Work to complete: I'd like the data beneath this line reproduced exactly, without any of its images.

Supplied material:

_ _ _

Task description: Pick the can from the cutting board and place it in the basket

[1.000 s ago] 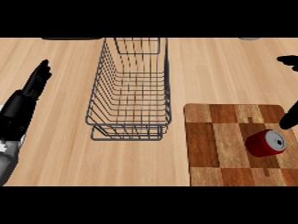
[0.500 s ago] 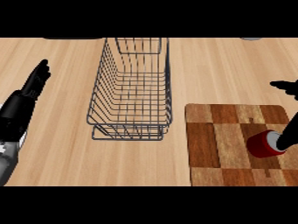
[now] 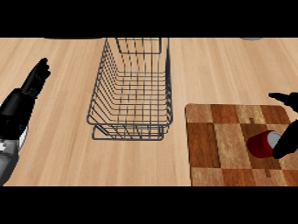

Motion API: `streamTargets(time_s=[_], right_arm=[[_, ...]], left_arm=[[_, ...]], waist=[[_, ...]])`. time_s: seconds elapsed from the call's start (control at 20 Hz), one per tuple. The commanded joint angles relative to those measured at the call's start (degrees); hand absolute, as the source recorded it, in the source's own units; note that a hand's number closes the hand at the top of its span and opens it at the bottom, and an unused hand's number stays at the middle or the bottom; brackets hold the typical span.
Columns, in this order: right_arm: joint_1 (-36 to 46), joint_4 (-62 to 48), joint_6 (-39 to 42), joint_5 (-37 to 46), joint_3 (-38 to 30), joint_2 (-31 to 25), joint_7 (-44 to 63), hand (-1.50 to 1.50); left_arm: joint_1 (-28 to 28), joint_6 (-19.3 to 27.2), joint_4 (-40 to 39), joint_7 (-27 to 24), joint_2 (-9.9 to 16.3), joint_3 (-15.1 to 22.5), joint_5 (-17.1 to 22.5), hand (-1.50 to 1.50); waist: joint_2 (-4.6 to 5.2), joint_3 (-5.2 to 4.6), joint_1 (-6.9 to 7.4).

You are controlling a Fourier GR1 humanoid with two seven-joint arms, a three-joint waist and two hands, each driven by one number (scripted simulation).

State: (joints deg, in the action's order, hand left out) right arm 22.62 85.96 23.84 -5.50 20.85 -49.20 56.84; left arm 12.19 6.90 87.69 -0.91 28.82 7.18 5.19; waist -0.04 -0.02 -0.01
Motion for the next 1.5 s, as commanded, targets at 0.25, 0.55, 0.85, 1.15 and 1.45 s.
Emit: streamTargets(time_s=[0.25, 0.55, 0.85, 1.15, 1.45], right_arm=[[-3.73, 1.46, -0.34, 10.5, -2.45, 6.48, 1.98, -1.5], [-9.14, 3.03, -0.16, 14.28, -5.67, 8.8, -0.44, -1.5], [-11.0, 3.75, 0.88, 19.15, -7.99, 13.31, -1.08, -1.5], [-15.12, 3.87, 0.98, 22.22, -9.06, 15.18, -3.4, -1.5], [-13.3, -2.58, 3.32, 24.65, -12.02, 15.79, -7.59, -1.5]], left_arm=[[-0.95, -1.86, 0.56, -0.01, -2.95, -2.29, -3.8, 0.0], [-3.58, -3.91, 1.97, -1.61, -4.87, -4.06, -4.65, 0.0], [-2.36, -4.83, 2.63, 0.71, -7.16, -5.2, -7.71, 0.0], [0.42, -8.94, -1.07, -0.31, -6.52, -8.52, -6.79, 0.0], [-2.53, -11.15, 6.61, 4.25, -4.83, -11.23, -6.25, 0.0]], waist=[[0.01, 0.01, 0.05], [-0.02, 0.01, -0.01], [-0.01, 0.01, -0.02], [0.03, 0.01, -0.19], [-0.02, 0.03, 0.28]])
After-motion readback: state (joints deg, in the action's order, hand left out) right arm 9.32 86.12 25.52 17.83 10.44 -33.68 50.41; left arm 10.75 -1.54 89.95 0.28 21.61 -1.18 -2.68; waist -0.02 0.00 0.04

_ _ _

Task solution:
Task description: Pick the can from the cutting board and place it in the basket

[1.000 s ago] 
[0.500 s ago] 
[now] 

Motion API: `streamTargets(time_s=[_], right_arm=[[_, ...]], left_arm=[[_, ...]], waist=[[_, ...]])`. time_s: seconds elapsed from the call's start (control at 20 Hz), one per tuple. The commanded joint angles relative to those measured at the call's start (degrees); hand absolute, as the source recorded it, in the source's own units; note that a hand's number closes the hand at the top of its span and opens it at the bottom, and an unused hand's number stays at the middle or the bottom; brackets hold the typical span.
Columns, in this order: right_arm: joint_1 (-36 to 46), joint_4 (-62 to 48), joint_6 (-39 to 42), joint_5 (-37 to 46), joint_3 (-38 to 30), joint_2 (-31 to 25), joint_7 (-44 to 63), hand (-1.50 to 1.50); left_arm: joint_1 (-28 to 28), joint_6 (-19.3 to 27.2), joint_4 (-40 to 39), joint_7 (-27 to 24), joint_2 (-9.9 to 16.3), joint_3 (-15.1 to 22.5), joint_5 (-17.1 to 22.5), hand (-1.50 to 1.50); waist: joint_2 (-4.6 to 5.2), joint_3 (-5.2 to 4.6), joint_1 (-6.9 to 7.4).

You are controlling a Fourier GR1 humanoid with two seven-joint arms, a three-joint waist and two hands, each driven by one number (scripted simulation).

State: (joints deg, in the action's order, hand left out) right arm 22.62 85.96 23.84 -5.50 20.85 -49.20 56.84; left arm 12.19 6.90 87.69 -0.91 28.82 7.18 5.19; waist -0.04 -0.02 -0.01
Motion for the next 1.5 s, as commanded, targets at 0.25, 0.55, 0.85, 1.15 and 1.45 s.
Emit: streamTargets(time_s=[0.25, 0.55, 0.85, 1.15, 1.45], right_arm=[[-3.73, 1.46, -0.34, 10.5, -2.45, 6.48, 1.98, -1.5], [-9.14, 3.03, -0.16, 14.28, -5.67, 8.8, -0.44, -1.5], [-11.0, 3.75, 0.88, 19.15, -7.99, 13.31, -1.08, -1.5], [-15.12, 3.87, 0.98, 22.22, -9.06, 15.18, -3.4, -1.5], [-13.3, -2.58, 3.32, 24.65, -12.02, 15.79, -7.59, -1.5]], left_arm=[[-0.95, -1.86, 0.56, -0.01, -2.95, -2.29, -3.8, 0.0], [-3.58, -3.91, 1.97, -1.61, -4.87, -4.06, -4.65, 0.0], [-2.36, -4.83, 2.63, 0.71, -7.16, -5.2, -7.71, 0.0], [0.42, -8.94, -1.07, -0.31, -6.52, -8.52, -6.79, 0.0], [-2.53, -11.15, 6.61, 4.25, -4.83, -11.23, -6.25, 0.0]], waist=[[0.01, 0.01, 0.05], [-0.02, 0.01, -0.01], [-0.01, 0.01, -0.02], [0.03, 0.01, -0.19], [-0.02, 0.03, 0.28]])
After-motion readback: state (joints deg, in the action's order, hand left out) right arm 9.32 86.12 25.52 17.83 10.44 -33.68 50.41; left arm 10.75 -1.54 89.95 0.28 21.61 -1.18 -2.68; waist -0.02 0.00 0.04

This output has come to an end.